When pushed, members of the medical community will concede that some moderately overweight people are possibly not at risk. But there has been, for the most part, no real way to determine who is and who isn't, so the only sensible approach, they believe, is to designate obesity as a general health problem. Almost all specialists agree that the morbidly obese are certainly at risk for a multitude of problems and those that do not appear to be at risk today may indeed be so tomorrow. Any obesity, the consensus panel agreed, appears to be life-shortening. SS ome new research suggests that where the excess fat is located on the body, rather S than how much of it exists, is a clue to potential health problems.
Dr. Per Bjorntorp, obesity specialist at the University of Goteborg in Sweden, has done a number of studies suggesting that people with abdominal fat are more at risk for cardiovascular disease than those whose fatty tissue is around the hips. In other words, if your waistline is the same as or larger than your hips, "the risk for cardiovascular disease seems to increase sharply," says Bjorntorp.
Which doesn't help people lose weight.
So far, the most successful programs are those that combine good nutritionally balanced diets with psychological counseling and heavy doses of exercise.

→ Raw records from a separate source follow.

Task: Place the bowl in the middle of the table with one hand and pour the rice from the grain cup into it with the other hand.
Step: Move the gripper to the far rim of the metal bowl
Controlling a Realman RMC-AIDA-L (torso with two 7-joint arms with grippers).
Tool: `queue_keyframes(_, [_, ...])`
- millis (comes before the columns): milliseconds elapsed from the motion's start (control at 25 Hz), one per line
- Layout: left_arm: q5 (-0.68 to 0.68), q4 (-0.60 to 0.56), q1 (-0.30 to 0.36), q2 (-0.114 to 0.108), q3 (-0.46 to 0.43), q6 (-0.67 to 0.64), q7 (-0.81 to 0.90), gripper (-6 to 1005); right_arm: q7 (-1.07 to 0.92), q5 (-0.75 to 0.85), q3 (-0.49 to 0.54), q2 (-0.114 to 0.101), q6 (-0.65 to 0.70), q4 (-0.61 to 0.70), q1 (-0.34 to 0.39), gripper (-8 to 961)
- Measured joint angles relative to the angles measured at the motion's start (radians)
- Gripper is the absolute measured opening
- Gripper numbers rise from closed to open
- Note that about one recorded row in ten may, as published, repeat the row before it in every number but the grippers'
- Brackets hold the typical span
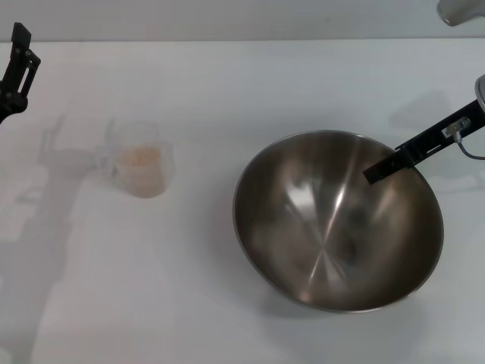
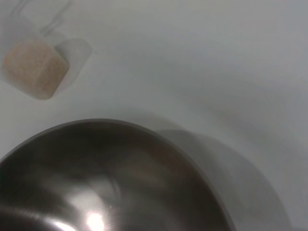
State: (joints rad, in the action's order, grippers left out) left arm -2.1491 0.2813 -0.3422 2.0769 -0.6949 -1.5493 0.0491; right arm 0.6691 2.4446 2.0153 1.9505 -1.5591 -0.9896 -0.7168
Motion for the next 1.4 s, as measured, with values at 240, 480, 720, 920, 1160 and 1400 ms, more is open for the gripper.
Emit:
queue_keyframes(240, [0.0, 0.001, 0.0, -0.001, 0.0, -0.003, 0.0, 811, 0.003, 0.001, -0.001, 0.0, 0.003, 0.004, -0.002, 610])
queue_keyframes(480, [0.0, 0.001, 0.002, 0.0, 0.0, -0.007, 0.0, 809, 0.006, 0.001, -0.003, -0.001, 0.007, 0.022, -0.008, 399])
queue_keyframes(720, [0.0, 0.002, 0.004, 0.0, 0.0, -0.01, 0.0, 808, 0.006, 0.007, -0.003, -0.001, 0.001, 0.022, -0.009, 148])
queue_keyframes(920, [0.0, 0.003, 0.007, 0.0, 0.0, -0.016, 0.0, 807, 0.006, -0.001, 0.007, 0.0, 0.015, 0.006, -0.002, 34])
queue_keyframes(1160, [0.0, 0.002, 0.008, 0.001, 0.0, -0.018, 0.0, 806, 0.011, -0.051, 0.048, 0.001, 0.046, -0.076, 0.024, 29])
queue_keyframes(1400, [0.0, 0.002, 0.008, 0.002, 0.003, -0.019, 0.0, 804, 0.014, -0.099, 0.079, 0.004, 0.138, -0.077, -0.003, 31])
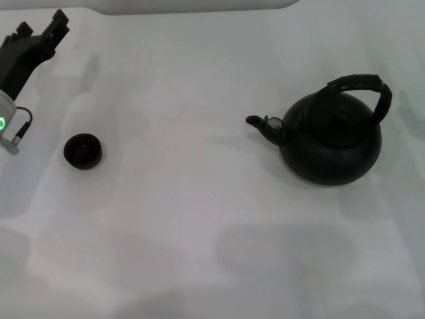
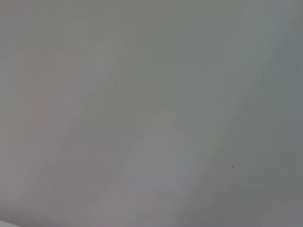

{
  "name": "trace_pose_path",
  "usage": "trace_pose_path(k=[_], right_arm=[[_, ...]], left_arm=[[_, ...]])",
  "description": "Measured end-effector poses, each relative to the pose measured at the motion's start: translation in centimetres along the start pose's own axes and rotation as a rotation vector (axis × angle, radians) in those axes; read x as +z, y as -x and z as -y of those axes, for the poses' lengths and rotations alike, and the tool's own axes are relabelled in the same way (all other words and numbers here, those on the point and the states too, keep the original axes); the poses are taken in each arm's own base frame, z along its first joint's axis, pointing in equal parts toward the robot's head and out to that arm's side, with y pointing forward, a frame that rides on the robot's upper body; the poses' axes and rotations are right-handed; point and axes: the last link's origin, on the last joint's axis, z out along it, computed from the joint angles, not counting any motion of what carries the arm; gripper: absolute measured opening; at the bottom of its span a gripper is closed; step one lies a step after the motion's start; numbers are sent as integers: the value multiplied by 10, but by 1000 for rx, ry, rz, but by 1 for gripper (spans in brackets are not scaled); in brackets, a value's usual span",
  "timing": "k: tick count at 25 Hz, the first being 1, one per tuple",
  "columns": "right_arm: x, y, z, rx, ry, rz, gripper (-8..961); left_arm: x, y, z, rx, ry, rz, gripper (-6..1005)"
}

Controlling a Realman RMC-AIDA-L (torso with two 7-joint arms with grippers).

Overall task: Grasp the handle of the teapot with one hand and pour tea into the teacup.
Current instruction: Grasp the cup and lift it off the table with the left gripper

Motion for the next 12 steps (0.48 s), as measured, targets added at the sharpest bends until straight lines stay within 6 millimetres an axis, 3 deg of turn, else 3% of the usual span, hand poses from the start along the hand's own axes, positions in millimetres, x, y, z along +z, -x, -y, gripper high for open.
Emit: trace_pose_path(k=[12], right_arm=[[0, 0, -1, 4, 1, 3, 873]], left_arm=[[0, -1, 0, -2, 2, -3, 877]])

Aaron Altschul, director of one such program, the Georgetown University Diet Management Center, cites one study that set out to settle the question of whether the size or the number of fat cells were critical in weight loss programs. In that study, they took a number of patients and compared a weight loss program that included psychological counseling to a weight loss program either without therapy or with simple behavior modification. They found the weight loss program with psychotherapy was better than all other programs, and, says Altschul, "it didn't make a bit of difference whether the patients were young or old or had a large number or small number of fat cells."
The fat cells may be important to the researcher, says Altschul, "but for the practitioner or the patient they are really irrelevant."
And the older you get, the longer you've dieted, as a general rule, the heavier you will be.
In fact, research has identified automatic mechanisms that scientists believe may have helped keep mankind's prehistoric forebears alive, but which now are unneeded, unwanted and in many cases unhealthy anachronisms.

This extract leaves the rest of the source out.